►
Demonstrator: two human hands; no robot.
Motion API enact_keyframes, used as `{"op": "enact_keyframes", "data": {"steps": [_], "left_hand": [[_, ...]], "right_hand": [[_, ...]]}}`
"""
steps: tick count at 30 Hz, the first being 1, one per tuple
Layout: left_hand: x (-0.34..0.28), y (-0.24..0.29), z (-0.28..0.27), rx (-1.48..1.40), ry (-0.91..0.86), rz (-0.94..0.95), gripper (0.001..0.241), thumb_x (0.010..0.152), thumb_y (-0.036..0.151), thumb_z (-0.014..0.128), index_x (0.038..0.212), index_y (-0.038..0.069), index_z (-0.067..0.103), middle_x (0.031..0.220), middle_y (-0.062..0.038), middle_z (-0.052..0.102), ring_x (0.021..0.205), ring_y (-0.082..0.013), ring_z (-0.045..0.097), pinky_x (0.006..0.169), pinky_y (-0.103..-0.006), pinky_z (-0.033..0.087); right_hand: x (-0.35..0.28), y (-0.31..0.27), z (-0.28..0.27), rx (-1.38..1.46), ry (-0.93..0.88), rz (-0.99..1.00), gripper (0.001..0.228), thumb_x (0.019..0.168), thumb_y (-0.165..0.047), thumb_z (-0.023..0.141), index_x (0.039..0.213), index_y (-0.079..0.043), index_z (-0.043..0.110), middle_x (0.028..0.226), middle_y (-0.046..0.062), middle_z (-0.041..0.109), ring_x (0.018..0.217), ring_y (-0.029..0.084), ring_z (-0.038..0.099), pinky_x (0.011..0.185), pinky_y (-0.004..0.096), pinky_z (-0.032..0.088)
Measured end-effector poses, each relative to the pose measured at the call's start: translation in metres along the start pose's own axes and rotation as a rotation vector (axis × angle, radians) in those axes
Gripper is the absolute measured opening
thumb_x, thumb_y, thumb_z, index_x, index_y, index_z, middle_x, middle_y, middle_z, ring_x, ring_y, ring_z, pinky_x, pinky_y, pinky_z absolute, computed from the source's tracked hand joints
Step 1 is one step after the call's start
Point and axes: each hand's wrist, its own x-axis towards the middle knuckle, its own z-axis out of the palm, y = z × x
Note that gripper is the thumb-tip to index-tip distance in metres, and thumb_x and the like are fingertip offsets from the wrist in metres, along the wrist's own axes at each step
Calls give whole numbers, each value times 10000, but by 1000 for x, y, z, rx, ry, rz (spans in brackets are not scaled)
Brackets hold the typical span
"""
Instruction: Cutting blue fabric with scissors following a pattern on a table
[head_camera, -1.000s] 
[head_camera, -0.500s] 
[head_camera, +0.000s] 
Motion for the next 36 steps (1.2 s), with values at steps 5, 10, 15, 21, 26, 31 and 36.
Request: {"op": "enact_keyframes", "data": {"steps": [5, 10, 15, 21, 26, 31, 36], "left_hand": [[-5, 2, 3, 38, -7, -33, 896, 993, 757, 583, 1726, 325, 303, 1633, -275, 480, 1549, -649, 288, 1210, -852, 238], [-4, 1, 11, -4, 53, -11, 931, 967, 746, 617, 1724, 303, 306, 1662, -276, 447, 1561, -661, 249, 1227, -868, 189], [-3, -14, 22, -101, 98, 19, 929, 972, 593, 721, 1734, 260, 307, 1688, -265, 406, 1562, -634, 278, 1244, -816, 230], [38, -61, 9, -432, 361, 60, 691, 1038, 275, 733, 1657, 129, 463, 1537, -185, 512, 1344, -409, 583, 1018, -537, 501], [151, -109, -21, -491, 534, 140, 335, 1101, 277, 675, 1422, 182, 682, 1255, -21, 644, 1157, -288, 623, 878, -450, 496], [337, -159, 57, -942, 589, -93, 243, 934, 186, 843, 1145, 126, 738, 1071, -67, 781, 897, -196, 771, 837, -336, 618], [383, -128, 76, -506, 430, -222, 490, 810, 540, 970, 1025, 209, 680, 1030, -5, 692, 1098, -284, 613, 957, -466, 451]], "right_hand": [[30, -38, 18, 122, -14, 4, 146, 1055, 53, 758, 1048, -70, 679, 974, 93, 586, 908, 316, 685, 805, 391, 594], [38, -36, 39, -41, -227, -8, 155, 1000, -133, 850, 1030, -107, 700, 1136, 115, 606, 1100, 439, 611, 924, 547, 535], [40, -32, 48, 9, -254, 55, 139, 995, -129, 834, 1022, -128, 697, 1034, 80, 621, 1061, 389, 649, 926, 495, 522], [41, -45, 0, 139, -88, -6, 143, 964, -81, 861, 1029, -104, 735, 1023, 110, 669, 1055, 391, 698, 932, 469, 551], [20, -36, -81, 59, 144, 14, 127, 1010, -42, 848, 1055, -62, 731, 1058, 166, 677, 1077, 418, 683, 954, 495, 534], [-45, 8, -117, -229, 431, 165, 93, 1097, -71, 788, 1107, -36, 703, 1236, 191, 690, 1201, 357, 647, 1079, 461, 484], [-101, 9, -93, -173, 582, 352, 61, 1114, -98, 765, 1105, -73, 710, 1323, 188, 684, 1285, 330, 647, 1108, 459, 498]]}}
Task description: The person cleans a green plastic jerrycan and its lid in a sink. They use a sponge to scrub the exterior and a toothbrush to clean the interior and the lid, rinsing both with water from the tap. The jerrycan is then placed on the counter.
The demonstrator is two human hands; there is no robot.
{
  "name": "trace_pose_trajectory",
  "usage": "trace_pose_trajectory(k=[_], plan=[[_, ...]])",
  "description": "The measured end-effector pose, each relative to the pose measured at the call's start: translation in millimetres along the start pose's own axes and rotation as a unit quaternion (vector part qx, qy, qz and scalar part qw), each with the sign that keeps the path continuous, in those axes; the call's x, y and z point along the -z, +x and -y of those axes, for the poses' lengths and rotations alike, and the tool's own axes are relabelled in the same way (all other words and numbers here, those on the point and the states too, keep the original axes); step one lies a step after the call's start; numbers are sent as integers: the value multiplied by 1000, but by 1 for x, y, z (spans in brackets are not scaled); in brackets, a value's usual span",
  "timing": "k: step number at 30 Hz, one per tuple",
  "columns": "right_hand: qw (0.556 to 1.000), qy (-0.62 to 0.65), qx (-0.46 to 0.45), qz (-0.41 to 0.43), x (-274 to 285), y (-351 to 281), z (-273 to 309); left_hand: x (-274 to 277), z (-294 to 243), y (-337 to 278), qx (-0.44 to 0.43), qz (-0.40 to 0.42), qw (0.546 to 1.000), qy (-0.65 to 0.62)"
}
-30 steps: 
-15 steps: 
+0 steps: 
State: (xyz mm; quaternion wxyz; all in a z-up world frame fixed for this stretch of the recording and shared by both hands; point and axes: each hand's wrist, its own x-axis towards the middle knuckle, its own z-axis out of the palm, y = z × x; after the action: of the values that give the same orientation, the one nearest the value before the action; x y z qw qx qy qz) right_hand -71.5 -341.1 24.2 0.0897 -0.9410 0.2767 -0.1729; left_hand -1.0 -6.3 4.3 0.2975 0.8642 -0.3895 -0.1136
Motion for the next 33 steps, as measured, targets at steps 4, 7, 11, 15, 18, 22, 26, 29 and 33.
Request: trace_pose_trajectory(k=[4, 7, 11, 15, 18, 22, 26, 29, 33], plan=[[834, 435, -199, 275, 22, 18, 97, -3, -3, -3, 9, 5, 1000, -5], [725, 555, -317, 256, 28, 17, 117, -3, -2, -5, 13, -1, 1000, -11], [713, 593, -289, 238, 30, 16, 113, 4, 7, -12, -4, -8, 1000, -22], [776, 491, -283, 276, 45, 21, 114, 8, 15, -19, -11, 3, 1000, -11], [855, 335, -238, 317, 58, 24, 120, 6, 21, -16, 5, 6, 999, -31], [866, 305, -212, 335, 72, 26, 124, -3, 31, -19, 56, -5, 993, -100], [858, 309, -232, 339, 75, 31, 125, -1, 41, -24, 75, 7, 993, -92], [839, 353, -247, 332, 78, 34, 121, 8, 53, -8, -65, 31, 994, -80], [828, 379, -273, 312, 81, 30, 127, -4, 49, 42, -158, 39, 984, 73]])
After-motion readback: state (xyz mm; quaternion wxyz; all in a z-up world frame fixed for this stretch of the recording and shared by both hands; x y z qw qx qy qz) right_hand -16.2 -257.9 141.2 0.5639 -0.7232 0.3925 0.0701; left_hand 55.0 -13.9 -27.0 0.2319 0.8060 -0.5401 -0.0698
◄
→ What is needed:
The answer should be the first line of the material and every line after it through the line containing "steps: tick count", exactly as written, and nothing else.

→ Response to the task:
Demonstrator: two human hands; no robot.
Motion API enact_keyframes, used as `{"op": "enact_keyframes", "data": {"steps": [_], "left_hand": [[_, ...]], "right_hand": [[_, ...]]}}`
"""
steps: tick count at 30 Hz, the first being 1, one per tuple

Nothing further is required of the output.